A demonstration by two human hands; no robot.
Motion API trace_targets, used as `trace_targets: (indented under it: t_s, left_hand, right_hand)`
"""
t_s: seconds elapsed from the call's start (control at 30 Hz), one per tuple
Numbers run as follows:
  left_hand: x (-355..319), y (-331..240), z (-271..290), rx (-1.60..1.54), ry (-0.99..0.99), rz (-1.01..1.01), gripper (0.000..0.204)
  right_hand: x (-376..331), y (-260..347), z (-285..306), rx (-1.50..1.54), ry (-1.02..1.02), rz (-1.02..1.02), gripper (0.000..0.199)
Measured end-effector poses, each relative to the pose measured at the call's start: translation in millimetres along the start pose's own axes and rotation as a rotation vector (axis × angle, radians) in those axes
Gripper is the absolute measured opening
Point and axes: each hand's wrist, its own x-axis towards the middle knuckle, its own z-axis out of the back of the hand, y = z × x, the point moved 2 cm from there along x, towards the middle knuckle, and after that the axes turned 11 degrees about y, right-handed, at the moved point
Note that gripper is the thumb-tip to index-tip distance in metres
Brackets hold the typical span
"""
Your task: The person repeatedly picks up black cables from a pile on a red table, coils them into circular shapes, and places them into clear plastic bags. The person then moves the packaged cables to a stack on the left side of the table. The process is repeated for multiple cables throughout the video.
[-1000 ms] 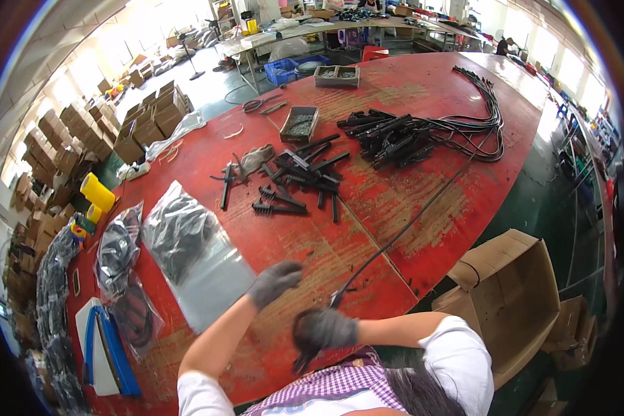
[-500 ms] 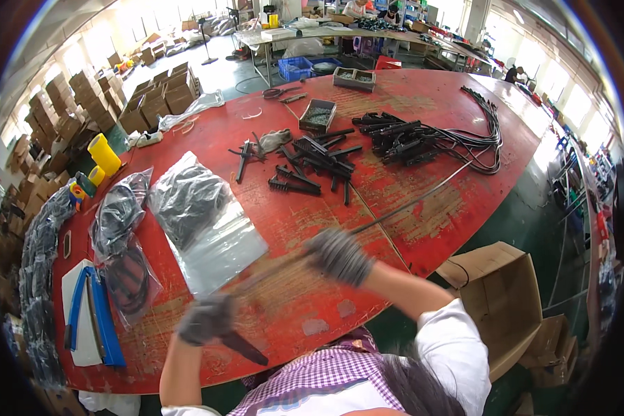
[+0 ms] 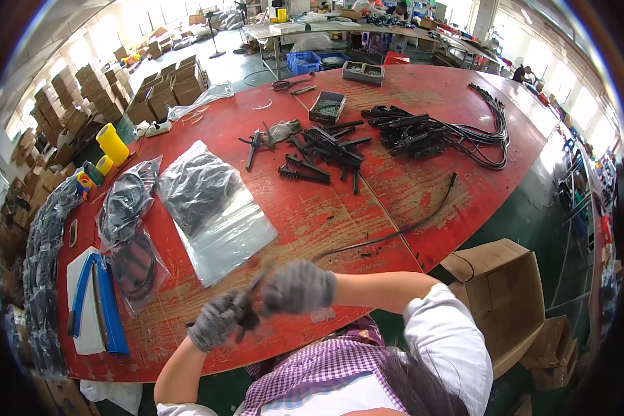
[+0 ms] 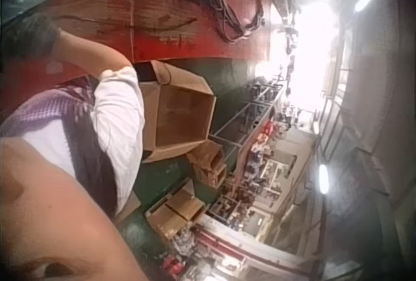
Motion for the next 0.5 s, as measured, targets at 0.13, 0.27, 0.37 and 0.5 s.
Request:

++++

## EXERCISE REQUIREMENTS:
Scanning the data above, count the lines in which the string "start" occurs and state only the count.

## SOLUTION TO THIS TASK:
2